Celestial bow of the Hindu god Vishnu

Sharnga (शार्ङ्ग) also spelled as Saranga or Sharanga, is the celestial bow of the Hindu god Vishnu, primarily associated with his avatar of Rama. In South India, the Sharanga is also simply known as the Kodanda, literally meaning bow. Rama is often praised as Kodandapani, the holder of the Kodanda. The attribute of the bow is also mentioned in the Vishnu Sahasranama.

== Legends ==
The Sharanga is notable for its employment by a number of the Dashavatara, the avatars of Vishnu: Parashurama, Rama, and Krishna. Rama carries the bow in his epic and is also mentioned to bear it in the Padma Purana. The bow is offered to him by Parashurama, the previous incarnation of Vishnu. In the Ramayana, Parashurama, the Brahmin warrior who is famously massacred Kshatriyas, regales the tale of the bow. Vishvakarma creates the bows of Pinaka and Sharanga to settle the question of the superiority of the deities Vishnu and Shiva. Vishnu is victorious, and Shiva presents his bow to the king of Mithila. Vishnu's bow is passed down to Richika, who presented it to Jamadagni, Parashurama's father, the latter claiming it after his father's assassination. Parashurama challenges Rama to fight him if the latter is able to string the bow. When the prince achieves this, the warrior admits defeat and retires to his abode.

In a legend also featured in the Padma Purana, a number of great sages debate regarding the deity most worthy of their obeisance.
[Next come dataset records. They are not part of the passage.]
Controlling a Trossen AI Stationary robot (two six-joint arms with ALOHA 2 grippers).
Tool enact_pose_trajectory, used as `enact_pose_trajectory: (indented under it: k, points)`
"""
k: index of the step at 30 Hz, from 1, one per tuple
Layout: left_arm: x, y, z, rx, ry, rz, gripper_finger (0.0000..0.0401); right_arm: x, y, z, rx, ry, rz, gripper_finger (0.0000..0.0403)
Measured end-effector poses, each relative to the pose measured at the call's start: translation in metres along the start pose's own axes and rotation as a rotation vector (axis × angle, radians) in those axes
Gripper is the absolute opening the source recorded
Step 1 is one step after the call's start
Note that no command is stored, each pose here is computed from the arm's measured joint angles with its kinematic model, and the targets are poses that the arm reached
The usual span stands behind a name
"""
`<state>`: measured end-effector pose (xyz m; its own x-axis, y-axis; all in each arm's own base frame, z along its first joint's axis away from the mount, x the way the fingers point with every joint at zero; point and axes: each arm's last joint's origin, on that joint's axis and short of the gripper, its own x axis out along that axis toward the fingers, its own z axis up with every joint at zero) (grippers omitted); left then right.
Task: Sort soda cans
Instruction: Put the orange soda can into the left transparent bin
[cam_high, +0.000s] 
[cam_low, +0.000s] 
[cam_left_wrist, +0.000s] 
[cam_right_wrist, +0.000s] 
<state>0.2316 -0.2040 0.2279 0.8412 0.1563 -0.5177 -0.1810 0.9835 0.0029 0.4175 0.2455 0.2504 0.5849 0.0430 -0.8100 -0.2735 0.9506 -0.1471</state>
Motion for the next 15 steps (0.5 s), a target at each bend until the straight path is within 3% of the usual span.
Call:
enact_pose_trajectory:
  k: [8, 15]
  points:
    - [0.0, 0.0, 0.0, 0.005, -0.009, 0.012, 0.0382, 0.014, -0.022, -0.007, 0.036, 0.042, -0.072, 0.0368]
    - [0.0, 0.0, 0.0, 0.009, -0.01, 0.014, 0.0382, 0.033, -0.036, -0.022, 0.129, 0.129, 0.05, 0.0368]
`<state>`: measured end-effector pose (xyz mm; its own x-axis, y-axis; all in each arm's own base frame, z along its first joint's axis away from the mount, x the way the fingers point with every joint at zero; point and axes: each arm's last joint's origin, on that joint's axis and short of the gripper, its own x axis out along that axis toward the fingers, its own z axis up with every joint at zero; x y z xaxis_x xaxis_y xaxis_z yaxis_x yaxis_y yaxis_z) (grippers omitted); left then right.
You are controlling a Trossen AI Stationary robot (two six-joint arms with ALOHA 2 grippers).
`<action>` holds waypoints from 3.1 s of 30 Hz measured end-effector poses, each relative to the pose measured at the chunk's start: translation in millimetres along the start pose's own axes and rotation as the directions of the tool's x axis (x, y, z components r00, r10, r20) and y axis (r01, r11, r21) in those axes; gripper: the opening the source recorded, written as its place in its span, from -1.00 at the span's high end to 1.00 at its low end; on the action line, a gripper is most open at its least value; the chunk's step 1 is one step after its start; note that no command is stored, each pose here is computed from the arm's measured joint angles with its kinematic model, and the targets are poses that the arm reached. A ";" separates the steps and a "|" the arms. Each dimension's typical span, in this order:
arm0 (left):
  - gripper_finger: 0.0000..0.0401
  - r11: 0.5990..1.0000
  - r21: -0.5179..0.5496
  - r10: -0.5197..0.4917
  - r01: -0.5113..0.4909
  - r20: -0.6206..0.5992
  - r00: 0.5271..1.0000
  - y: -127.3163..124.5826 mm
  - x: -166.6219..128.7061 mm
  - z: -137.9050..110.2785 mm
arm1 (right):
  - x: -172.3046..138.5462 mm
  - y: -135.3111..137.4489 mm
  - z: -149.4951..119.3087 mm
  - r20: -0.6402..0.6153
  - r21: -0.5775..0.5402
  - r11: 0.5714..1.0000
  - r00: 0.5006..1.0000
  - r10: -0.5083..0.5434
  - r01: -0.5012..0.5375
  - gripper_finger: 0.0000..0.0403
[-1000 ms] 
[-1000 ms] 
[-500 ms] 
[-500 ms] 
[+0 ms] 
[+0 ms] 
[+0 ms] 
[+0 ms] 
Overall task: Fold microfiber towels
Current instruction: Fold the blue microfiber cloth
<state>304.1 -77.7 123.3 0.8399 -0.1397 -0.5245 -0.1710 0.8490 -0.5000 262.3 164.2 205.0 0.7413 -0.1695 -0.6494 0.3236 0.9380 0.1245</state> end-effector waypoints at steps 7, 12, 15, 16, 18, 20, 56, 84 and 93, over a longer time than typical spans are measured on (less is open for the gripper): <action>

They dispatch Bhrigu to the abodes of first Shiva, then Brahma, and finally Vishnu. Bhrigu finds that Shiva is Spending time with Parvati, Brahma is busy with the aspects of rajas, and Vishnu sleeping on Shesha, Lakshmi his consort rubbed his feet. When a furious Bhrigu kicks Vishnu on his chest, the latter greets the sage with warmth and considers himself to be blessed by the touch of his feet. Bhrigu hails Vishnu as the holder of the Sharanga as he sings his praises.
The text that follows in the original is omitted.